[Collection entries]
______________________________

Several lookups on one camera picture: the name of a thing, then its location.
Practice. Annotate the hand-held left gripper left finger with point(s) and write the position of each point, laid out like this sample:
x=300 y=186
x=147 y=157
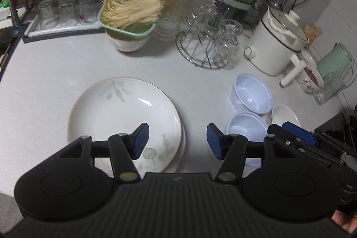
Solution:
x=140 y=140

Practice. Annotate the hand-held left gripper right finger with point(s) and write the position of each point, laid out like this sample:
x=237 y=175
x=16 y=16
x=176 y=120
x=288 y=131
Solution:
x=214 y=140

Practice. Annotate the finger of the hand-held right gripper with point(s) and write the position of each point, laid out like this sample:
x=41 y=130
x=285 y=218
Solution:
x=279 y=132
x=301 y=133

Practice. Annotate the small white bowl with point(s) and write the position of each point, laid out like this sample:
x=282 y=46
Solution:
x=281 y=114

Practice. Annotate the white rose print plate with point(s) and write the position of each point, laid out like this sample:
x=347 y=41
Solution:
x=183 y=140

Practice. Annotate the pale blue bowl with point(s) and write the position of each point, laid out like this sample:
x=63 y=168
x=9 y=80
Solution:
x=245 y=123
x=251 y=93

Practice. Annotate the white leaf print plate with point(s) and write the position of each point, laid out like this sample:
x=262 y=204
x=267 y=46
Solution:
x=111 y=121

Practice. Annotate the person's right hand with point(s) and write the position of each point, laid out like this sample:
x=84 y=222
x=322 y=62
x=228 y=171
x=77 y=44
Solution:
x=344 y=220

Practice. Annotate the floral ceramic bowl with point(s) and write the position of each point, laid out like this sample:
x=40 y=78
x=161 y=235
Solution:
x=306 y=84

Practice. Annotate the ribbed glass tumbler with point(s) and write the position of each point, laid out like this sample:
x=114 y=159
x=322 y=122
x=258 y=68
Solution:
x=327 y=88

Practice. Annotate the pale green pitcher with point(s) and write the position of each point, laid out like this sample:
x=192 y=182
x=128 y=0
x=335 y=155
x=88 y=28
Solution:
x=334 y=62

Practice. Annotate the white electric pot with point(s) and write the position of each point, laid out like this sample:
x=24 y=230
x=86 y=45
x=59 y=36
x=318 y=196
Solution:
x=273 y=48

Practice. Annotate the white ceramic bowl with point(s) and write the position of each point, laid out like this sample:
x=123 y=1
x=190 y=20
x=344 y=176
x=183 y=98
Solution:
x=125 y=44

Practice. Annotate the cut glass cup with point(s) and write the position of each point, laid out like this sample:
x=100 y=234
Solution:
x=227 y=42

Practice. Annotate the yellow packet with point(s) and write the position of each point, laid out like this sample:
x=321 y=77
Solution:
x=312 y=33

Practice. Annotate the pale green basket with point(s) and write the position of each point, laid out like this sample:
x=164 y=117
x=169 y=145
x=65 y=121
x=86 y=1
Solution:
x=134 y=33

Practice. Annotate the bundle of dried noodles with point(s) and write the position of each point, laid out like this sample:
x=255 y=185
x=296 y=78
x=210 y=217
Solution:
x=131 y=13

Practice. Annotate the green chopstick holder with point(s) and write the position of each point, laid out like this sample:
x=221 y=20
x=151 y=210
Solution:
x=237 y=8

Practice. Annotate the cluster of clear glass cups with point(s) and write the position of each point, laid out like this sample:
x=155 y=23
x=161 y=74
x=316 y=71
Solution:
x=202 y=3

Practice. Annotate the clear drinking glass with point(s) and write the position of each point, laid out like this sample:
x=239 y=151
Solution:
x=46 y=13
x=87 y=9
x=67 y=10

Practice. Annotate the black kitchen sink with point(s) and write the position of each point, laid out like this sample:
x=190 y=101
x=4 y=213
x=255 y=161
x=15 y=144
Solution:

______________________________

What to do:
Please output the data above exactly as given, omitting every picture.

Result for this task:
Several lookups on one camera picture: the name of a thing, then its location.
Practice. Annotate the hand-held left gripper left finger with point(s) and write the position of each point, laid out like this sample:
x=300 y=186
x=147 y=157
Solution:
x=140 y=140

Practice. Annotate the hand-held left gripper right finger with point(s) and write the position of each point, laid out like this sample:
x=237 y=175
x=16 y=16
x=176 y=120
x=288 y=131
Solution:
x=214 y=140

Practice. Annotate the finger of the hand-held right gripper with point(s) and write the position of each point, laid out like this sample:
x=41 y=130
x=285 y=218
Solution:
x=279 y=132
x=301 y=133

Practice. Annotate the small white bowl with point(s) and write the position of each point, laid out like this sample:
x=282 y=46
Solution:
x=281 y=114

Practice. Annotate the white rose print plate with point(s) and write the position of each point, laid out like this sample:
x=347 y=41
Solution:
x=183 y=140

Practice. Annotate the pale blue bowl with point(s) and write the position of each point, laid out like this sample:
x=63 y=168
x=9 y=80
Solution:
x=245 y=123
x=251 y=93

Practice. Annotate the white leaf print plate with point(s) and write the position of each point, laid out like this sample:
x=262 y=204
x=267 y=46
Solution:
x=111 y=121

Practice. Annotate the person's right hand with point(s) and write the position of each point, laid out like this sample:
x=84 y=222
x=322 y=62
x=228 y=171
x=77 y=44
Solution:
x=344 y=220

Practice. Annotate the floral ceramic bowl with point(s) and write the position of each point, laid out like this sample:
x=40 y=78
x=161 y=235
Solution:
x=306 y=84

Practice. Annotate the ribbed glass tumbler with point(s) and write the position of each point, laid out like this sample:
x=114 y=159
x=322 y=122
x=258 y=68
Solution:
x=327 y=88

Practice. Annotate the pale green pitcher with point(s) and write the position of each point, laid out like this sample:
x=192 y=182
x=128 y=0
x=335 y=155
x=88 y=28
Solution:
x=334 y=62

Practice. Annotate the white electric pot with point(s) and write the position of each point, laid out like this sample:
x=24 y=230
x=86 y=45
x=59 y=36
x=318 y=196
Solution:
x=273 y=48

Practice. Annotate the white ceramic bowl with point(s) and write the position of each point, laid out like this sample:
x=123 y=1
x=190 y=20
x=344 y=176
x=183 y=98
Solution:
x=125 y=44

Practice. Annotate the cut glass cup with point(s) and write the position of each point, laid out like this sample:
x=100 y=234
Solution:
x=227 y=42

Practice. Annotate the yellow packet with point(s) and write the position of each point, laid out like this sample:
x=321 y=77
Solution:
x=312 y=33

Practice. Annotate the pale green basket with point(s) and write the position of each point, laid out like this sample:
x=164 y=117
x=169 y=145
x=65 y=121
x=86 y=1
Solution:
x=134 y=33

Practice. Annotate the bundle of dried noodles with point(s) and write the position of each point, laid out like this sample:
x=255 y=185
x=296 y=78
x=210 y=217
Solution:
x=131 y=13

Practice. Annotate the green chopstick holder with point(s) and write the position of each point, laid out like this sample:
x=221 y=20
x=151 y=210
Solution:
x=237 y=8

Practice. Annotate the cluster of clear glass cups with point(s) and write the position of each point, laid out like this sample:
x=155 y=23
x=161 y=74
x=316 y=71
Solution:
x=202 y=3

Practice. Annotate the clear drinking glass with point(s) and write the position of each point, laid out like this sample:
x=239 y=151
Solution:
x=46 y=13
x=87 y=9
x=67 y=10

Practice. Annotate the black kitchen sink with point(s) and write the position of each point, laid out like this sample:
x=190 y=101
x=4 y=213
x=255 y=161
x=15 y=144
Solution:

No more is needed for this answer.